El PP exigió tres puestos en la Mesa a cambio de dejarle la presidencia a Patxi López

¿Es la Mesa del Congreso un indicio de que habrá acuerdo PP, PSOE, Ciudadanos?

Albert Rivera ocupó el centro de la negociación, consiguió dos puestos, que el PSOE no tenga mayoría y que el presidente no sea del partido más votado

¿Es la Mesa del Congreso un indicio de que habrá acuerdo PP, PSOE, Ciudadanos?
Albert Rivera, presidente de Ciudadanos. PD

Dicen veteranos como Ignacio Camacho que Albert Rivera es un líder político al que no gustan los potenciales votantes de su partido y hasta ahora, a la vista de como ha sido de ambiguo y de las flores que iba soltando a Pablo Iglesias, pedro Sánchez y hasta el periodista Jesús Cintora, todo abonaba esa tesis.

Algo ha cambiado en los últimos días, durante los que Ciudadanos ha hecho autocrítica, ha reconocido haber hecho un final de campaña catastrófico y parece haberse puesto las ‘pilas’.

No está claro que Rivera esté realmente decidido a olvidarse de la ‘virginidad’ y a mojarse hasta el rovejón en la política, lo que implicaría incluso entrar en el próximo gobierno de España, como vicepresiente o lo que sea, y al lado de los populares, pero lo ocurrido este 12 de enero de 2016 en el Congreso puede ser un indicio.

 Rivera ocupó el centro de la negociación, consiguió dos puestos para C’s, que el PSOE no tenga mayoría y que el presidente no sea del partido más votado.

Pedro Sánchez dirá que el éxito es suyo, porque le ha conseguido un sillón muy bien remunerado a Patxi López, pero ha quedado como Cagancho en Almagro.

El primer acuerdo de Legislatura del secretario general del PSOE, que hace tan sólo cinco días apostó en Portugal por una alianza de la izquierda que impulsara el cambio en España, ha sido con la derecha. Todo para situar al vasco López al frente de la Presidencia de la Cámara Baja.
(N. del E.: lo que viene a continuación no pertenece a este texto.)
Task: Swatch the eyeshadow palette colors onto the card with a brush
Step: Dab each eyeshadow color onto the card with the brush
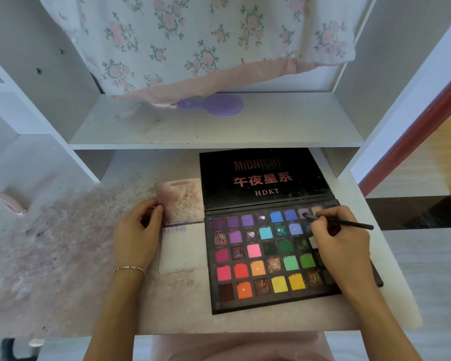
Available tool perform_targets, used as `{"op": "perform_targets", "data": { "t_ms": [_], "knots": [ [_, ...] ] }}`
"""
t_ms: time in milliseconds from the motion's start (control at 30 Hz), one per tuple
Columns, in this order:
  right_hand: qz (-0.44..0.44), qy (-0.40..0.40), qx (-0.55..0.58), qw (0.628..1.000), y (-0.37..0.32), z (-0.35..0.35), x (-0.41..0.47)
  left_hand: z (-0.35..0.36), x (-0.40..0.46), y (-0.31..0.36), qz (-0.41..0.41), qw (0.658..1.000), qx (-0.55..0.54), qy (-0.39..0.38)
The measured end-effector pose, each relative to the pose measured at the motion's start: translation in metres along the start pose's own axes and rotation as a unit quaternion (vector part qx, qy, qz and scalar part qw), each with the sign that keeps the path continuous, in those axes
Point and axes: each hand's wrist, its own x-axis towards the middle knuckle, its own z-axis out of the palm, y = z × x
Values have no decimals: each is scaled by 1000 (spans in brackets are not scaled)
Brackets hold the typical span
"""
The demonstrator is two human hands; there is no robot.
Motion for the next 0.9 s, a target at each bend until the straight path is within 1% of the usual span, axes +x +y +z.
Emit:
{"op": "perform_targets", "data": {
  "t_ms": [67,200,300,400,533,633,767,900],
  "knots": [
    [-7,5,9,1000,-1,0,0,0,0,1,1,1000,4,1],
    [0,-15,15,1000,0,0,1,-1,0,1,-3,1000,11,-4],
    [-3,-9,16,1000,-1,-1,0,-1,-1,1,-5,1000,13,-6],
    [-8,-23,53,998,-8,0,-3,-1,0,2,-4,1000,17,-6],
    [-28,-67,58,996,-20,10,-7,-1,0,2,-1,1000,17,-5],
    [-33,-109,87,990,-31,22,-12,-1,-1,2,-3,1000,12,-7],
    [-49,-175,125,975,-45,43,-18,-2,-1,2,-6,1000,6,-14],
    [-63,-240,129,960,-58,66,-20,-2,-1,2,-11,1000,-3,-16]
  ]
}}
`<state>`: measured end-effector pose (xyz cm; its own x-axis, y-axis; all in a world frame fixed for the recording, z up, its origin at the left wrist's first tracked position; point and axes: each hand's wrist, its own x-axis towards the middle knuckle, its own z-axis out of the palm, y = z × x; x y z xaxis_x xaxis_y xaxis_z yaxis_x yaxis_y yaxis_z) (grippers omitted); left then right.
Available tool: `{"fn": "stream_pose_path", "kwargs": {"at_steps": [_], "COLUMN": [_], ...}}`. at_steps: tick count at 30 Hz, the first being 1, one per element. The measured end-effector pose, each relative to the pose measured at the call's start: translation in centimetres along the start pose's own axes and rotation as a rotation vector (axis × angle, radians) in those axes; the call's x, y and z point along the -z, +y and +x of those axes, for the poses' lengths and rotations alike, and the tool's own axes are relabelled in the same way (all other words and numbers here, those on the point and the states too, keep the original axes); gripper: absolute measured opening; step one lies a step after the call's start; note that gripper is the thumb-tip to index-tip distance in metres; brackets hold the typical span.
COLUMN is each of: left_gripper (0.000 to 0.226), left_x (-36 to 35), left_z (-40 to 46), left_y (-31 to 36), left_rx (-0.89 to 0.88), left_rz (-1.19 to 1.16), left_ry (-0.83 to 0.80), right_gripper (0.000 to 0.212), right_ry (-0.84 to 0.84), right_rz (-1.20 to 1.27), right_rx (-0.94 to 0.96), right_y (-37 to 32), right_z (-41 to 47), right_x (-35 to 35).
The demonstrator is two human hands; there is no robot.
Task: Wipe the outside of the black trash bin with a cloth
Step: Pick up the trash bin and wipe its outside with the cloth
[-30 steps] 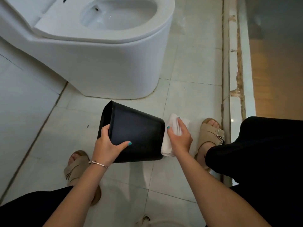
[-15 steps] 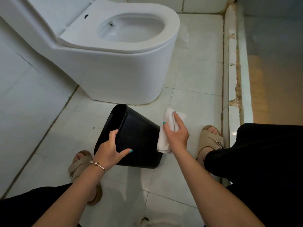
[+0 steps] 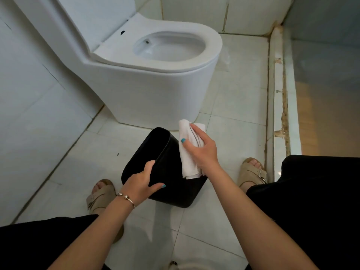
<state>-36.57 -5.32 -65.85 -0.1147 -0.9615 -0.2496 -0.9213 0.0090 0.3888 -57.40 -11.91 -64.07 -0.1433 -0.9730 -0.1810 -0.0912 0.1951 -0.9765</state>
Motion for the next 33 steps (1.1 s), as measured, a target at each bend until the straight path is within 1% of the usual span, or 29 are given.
{"fn": "stream_pose_path", "kwargs": {"at_steps": [5, 9, 12, 16, 18, 21, 22, 24, 26, 29, 31, 33], "left_gripper": [0.078, 0.078, 0.077, 0.076, 0.074, 0.076, 0.077, 0.077, 0.074, 0.071, 0.068, 0.064], "left_x": [-0.2, -0.4, -0.3, -0.2, 0.0, 0.4, 0.5, 0.7, 0.8, 0.9, 0.8, 0.7], "left_z": [-0.4, -0.3, -0.2, -0.2, -0.3, -0.5, -0.6, -0.9, -1.2, -1.5, -1.6, -1.6], "left_y": [-0.1, 0.1, -0.2, -0.8, -0.8, -0.7, -0.6, -0.7, -0.9, -1.4, -1.9, -2.4], "left_rx": [-0.016, -0.062, -0.05, -0.043, -0.04, -0.035, -0.036, -0.043, -0.052, -0.06, -0.079, -0.107], "left_rz": [0.017, 0.076, 0.082, 0.118, 0.133, 0.179, 0.197, 0.215, 0.215, 0.221, 0.226, 0.22], "left_ry": [0.001, 0.0, 0.005, 0.004, 0.007, 0.004, 0.004, 0.008, 0.013, 0.009, 0.014, 0.027], "right_gripper": [0.05, 0.049, 0.05, 0.051, 0.058, 0.086, 0.093, 0.094, 0.088, 0.089, 0.091, 0.086], "right_ry": [-0.066, -0.055, -0.051, -0.089, -0.105, -0.149, -0.157, -0.15, -0.132, -0.132, -0.152, -0.19], "right_rz": [-0.097, -0.113, -0.099, -0.091, -0.08, -0.111, -0.122, -0.115, -0.01, 0.253, 0.323, 0.357], "right_rx": [0.029, 0.067, 0.087, 0.071, 0.059, 0.057, 0.048, 0.013, -0.054, -0.178, -0.213, -0.245], "right_y": [-0.6, -0.6, -1.0, -1.7, -1.8, -1.8, -1.8, -1.6, -1.4, -1.2, -1.0, -0.7], "right_z": [-0.1, -0.8, -0.9, -1.0, -1.0, -1.1, -1.1, -1.1, -1.1, -1.1, -0.9, -0.8], "right_x": [0.2, 0.0, 0.0, 0.3, 0.5, 0.6, 0.6, 0.5, 0.5, 0.8, 1.1, 1.3]}}
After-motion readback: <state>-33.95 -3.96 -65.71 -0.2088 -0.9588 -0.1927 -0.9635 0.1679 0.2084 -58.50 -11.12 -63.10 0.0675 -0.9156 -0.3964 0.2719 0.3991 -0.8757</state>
A cambio, el PSOE cede la mayoría en la Mesa a la suma de PP más Ciudadanos, que se garantizan tres y dos puestos, respectivamente, de los nueve que integran el máximo órgano de gobierno del Parlamento.

Si esto es el cambio, nada ha cambiado en este arranque de la XI Legislatura porque la proporción del reparto -que los socialistas vendieron como fruto de un acuerdo únicamente con la formación de Rivera y el PP como un pacto a tres bandas- garantiza al centroderecha español una mayoría que no es baladí en un mandato complicado, aunque será breve o brevísimo.

Todo dependerá de si, al final, hay que repetir o no las elecciones, pero aún en el hipotético caso de que Sánchez -Rajoy ya da por perdida su investidura- lograra apoyos suficientes para ser investido, no hay quien apueste por que la Legislatura avance más allá de año y medio.

En todo caso, el tandem PP-Coiudadanos podrá frenar decisiones de PSOE y Podemos, por lo que la de López será más bien una presidencia florero.

Cábalas aparte, el resultado de las negociaciones para el reparto de las Mesas del Congreso y el Senado permite al PSOE exhibir una presidencia que de facto no tendrá el control del órgano de gobierno del Parlamento ni siquiera en el caso de que sumara sus dos representantes a los dos de Podemos.